Explanatory variables give your data context, which leads you to insight.
Data marketplaces such as Infochimps, Factual and Microsoft Azure will take off as CIOs discover that BI tools are for generating questions, not answers. For example, pretend you are a camping equipment store based in Reno, NV with an e-commerce site. After years of business, you understand your yearly sales cycle (peaks in the early spring and early fall), who your repeat customers are, who your local competitors are, etc. However, you may uncover curiosities that cannot be answered by internal data: why do sales peak in early to mid-August and why do so many folks request holds during that time? Why does your customer spread suddenly change from mostly folks in the Nevada area to folks from all over the country? Your business intelligence tools may fall short here. Explanatory variables from outside sources, including weather, popularity of competitors (Foursquare check-ins, web traffic, etc) and major festivals in your area (oh HAI Burning Man!) may help you get to the bottom of why your store suddenly becomes flooded with neon furry leg-warmer wearing hippies around Labor Day.

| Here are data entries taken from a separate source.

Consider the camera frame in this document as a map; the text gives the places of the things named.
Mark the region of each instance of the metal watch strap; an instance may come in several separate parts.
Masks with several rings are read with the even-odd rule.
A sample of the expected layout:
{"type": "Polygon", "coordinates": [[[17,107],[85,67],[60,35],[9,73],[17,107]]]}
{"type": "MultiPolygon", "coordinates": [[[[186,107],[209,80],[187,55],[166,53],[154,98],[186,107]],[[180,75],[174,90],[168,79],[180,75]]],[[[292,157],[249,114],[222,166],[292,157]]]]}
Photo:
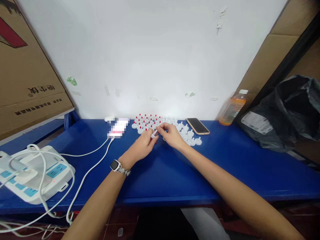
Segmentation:
{"type": "Polygon", "coordinates": [[[125,170],[122,166],[117,170],[117,172],[123,173],[125,176],[129,176],[131,171],[130,170],[125,170]]]}

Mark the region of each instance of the phone case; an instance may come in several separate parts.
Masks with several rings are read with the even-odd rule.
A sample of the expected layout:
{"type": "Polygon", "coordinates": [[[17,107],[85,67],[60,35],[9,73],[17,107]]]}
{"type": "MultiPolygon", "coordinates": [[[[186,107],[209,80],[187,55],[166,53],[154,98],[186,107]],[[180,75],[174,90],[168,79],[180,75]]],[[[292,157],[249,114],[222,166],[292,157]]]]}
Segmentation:
{"type": "Polygon", "coordinates": [[[193,131],[195,132],[195,134],[197,134],[197,135],[208,135],[208,134],[210,134],[210,131],[206,128],[205,125],[203,125],[203,126],[205,127],[205,129],[208,130],[208,132],[207,132],[207,133],[198,133],[198,132],[194,129],[194,127],[192,126],[192,124],[189,122],[188,119],[187,119],[187,123],[188,123],[189,126],[193,129],[193,131]]]}

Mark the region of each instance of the wire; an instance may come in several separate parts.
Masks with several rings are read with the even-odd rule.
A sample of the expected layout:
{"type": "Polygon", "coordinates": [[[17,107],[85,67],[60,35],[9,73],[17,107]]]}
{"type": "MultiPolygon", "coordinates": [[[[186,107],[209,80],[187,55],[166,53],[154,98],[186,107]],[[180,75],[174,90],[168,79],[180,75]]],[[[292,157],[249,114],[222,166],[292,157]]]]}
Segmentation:
{"type": "MultiPolygon", "coordinates": [[[[36,144],[29,144],[27,146],[28,149],[30,149],[31,147],[34,147],[35,149],[37,149],[38,151],[40,151],[40,148],[36,145],[36,144]]],[[[39,192],[39,198],[40,198],[40,201],[44,207],[44,209],[46,211],[49,210],[48,208],[48,205],[46,203],[46,201],[43,199],[43,196],[42,196],[42,185],[43,185],[43,181],[44,181],[44,177],[45,177],[45,173],[47,171],[47,161],[46,161],[46,158],[44,157],[43,153],[40,153],[41,157],[42,157],[42,160],[43,160],[43,173],[42,173],[42,178],[41,178],[41,181],[40,181],[40,185],[39,185],[39,189],[38,189],[38,192],[39,192]]],[[[57,217],[56,216],[56,212],[53,212],[54,214],[52,214],[50,211],[48,212],[48,215],[52,218],[63,218],[64,216],[62,217],[57,217]]]]}
{"type": "MultiPolygon", "coordinates": [[[[31,221],[31,222],[23,225],[23,226],[20,226],[20,227],[16,227],[16,228],[12,228],[12,229],[7,229],[7,230],[0,230],[0,233],[7,233],[7,232],[16,231],[16,230],[22,229],[22,228],[24,228],[24,227],[30,226],[31,224],[35,223],[36,221],[38,221],[39,219],[41,219],[43,216],[47,215],[48,212],[50,212],[52,209],[54,209],[59,203],[61,203],[62,200],[67,196],[67,194],[70,192],[70,190],[71,190],[72,187],[73,187],[74,179],[75,179],[74,172],[72,171],[71,166],[69,165],[68,161],[67,161],[64,157],[62,157],[61,155],[59,155],[59,154],[57,154],[57,153],[48,152],[48,151],[32,151],[32,152],[34,152],[34,153],[35,153],[35,152],[38,152],[38,153],[49,153],[49,154],[52,154],[52,155],[55,155],[55,156],[61,158],[61,159],[66,163],[66,166],[69,168],[69,170],[70,170],[70,172],[71,172],[71,174],[72,174],[72,183],[71,183],[71,186],[70,186],[70,188],[68,189],[68,191],[66,192],[66,194],[65,194],[52,208],[50,208],[48,211],[46,211],[44,214],[42,214],[42,215],[41,215],[40,217],[38,217],[37,219],[35,219],[35,220],[33,220],[33,221],[31,221]]],[[[10,167],[11,169],[14,169],[14,168],[11,166],[11,162],[12,162],[16,157],[22,156],[22,155],[24,155],[24,154],[29,154],[29,153],[18,154],[18,155],[16,155],[15,157],[11,158],[11,159],[9,160],[9,167],[10,167]]]]}
{"type": "Polygon", "coordinates": [[[65,233],[64,231],[56,231],[57,228],[59,229],[66,229],[66,228],[60,228],[58,226],[52,226],[51,227],[51,224],[47,227],[47,228],[42,228],[42,227],[36,227],[36,226],[28,226],[27,228],[36,228],[36,229],[40,229],[41,231],[39,232],[35,232],[35,233],[32,233],[32,234],[28,234],[28,235],[21,235],[19,233],[17,233],[16,231],[12,230],[11,226],[9,226],[9,224],[11,225],[18,225],[18,226],[22,226],[22,224],[19,224],[19,223],[11,223],[11,222],[4,222],[4,221],[0,221],[0,225],[2,225],[3,227],[6,227],[8,230],[11,230],[11,232],[17,236],[17,237],[30,237],[30,236],[33,236],[33,235],[36,235],[36,234],[39,234],[41,232],[44,232],[44,234],[42,235],[42,238],[41,239],[47,239],[49,236],[51,236],[53,233],[65,233]]]}
{"type": "Polygon", "coordinates": [[[114,140],[114,138],[111,138],[111,141],[109,142],[109,145],[108,145],[108,147],[107,147],[107,151],[106,151],[106,153],[103,155],[103,157],[100,159],[100,161],[97,162],[92,168],[90,168],[89,171],[83,176],[82,181],[81,181],[81,183],[80,183],[80,186],[79,186],[79,188],[78,188],[78,190],[77,190],[77,192],[76,192],[76,195],[74,196],[74,198],[73,198],[73,200],[72,200],[72,202],[71,202],[71,204],[70,204],[70,206],[69,206],[69,208],[68,208],[68,211],[67,211],[67,217],[66,217],[66,219],[67,219],[67,222],[68,222],[70,225],[72,224],[72,221],[69,219],[70,209],[71,209],[74,201],[76,200],[76,198],[77,198],[77,196],[78,196],[78,193],[79,193],[79,191],[80,191],[80,189],[81,189],[81,187],[82,187],[82,184],[83,184],[83,182],[84,182],[84,179],[86,178],[86,176],[88,175],[88,173],[89,173],[92,169],[94,169],[94,168],[104,159],[104,157],[107,155],[107,152],[108,152],[108,150],[109,150],[110,144],[113,142],[113,140],[114,140]]]}
{"type": "Polygon", "coordinates": [[[109,138],[107,138],[107,140],[100,146],[98,147],[96,150],[92,151],[92,152],[89,152],[89,153],[86,153],[86,154],[83,154],[83,155],[71,155],[71,154],[65,154],[65,153],[61,153],[60,155],[65,155],[65,156],[70,156],[70,157],[82,157],[82,156],[86,156],[86,155],[89,155],[97,150],[99,150],[107,141],[108,141],[109,138]]]}

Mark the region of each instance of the smartphone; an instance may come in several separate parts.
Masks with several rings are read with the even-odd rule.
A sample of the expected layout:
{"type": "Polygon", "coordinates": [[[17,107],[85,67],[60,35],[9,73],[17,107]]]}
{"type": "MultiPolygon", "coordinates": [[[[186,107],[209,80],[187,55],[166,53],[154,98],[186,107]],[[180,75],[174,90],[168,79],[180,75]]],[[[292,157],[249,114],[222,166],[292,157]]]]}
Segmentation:
{"type": "Polygon", "coordinates": [[[198,135],[207,135],[210,131],[197,118],[187,118],[187,122],[198,135]]]}

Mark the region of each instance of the forearm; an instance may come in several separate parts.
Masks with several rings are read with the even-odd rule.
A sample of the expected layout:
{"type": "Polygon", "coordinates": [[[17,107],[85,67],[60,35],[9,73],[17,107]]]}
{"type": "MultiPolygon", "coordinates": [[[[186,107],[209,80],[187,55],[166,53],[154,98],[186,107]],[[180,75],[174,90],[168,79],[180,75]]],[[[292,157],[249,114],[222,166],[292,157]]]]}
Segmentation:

In other words, your data creates questions and outside data creates context and helps you answers questions. In short, the answer to the too much data problem is more data.
In his article, Edd talks about the idea of streaming data processing. I haven’t gotten to play with Esper yet, but Ilya Grigorik has — as he puts it, Esper lets you “store queries not data, process each event in real-time, and emit results when some query criteria is met.” You can read his overview here.
At a lower and simpler level, we here at Infochimps LOVE Flume. It does one thing, simply and well: gets data from over here to over there, perhaps doing things to it along the way. It was developed for reliable log handling, but there are so many wonderful ways to beautifully misuse Flume:
- We replaced a set of massive batch jobs to parse scraped data with a simple Flume decorator that turns raw JSON into database-ready records. The new data flow is not only near-real-time, but also simpler, more reliable, and more maintainable.
- If you’re shipping your weblogs around with Flume, ten lines of Ruby and a tiny little StatsD daemon are all you need to track in real-time the rate, response code and latency of every web request. Joining the Church of Graphs has never been easier.
- Trying to scale a distributed message queue (RabbitMQ, Resque, etc)? If you care about throughput more than latency, look carefully at Flume — you’re probably better off.
By the way, if timeseries are your bread and butter, check out our friends at Eidosearch.
Data Science Workflows and Tools for Fast Iteration
Edd describes how Hadoop’s batch-oriented processing to be sufficient for many uses, but argues that batch processing isn’t adequate for online and real-time needs. Spark/Mesos has great promise for the kind of interactive exploration Edd describes. (It’s as close as anyone’s gotten to a REPL for big data exploration.)
At infochimps, our workflow revolves around writing short, readable scripts. See our chapter in O’Reilly’s Hadoop the Definitive Guide for a case study on how we developed a toolkit for Hadoop streaming in a Ruby environment.
Visualization is King
The most important machine learning algorithms all, at their heart, exploit a graph of one sort or another. Yet simply seeing, in any form, a graph of significant scale is still an oafish RAM-exhausting slog. Far and away the best tool we’ve used is Gephi, an open source interactive visualization and exploration platform for all kinds of networks and complex systems, dynamic and hierarchical graphs.
So, how essential is visualization, especially graph visualization, to quality data science? LinkedIn, home of one of the top data science teams in the world, used its consistently-brilliant/outrageously-unfair hiring advantage to bring aboard Mathieu Bastian, Gephi’s author. LinkedIn derives so much value in just being able to see and understand their data better that they’re funding the full-time development of Gephi, to the benefit of us all.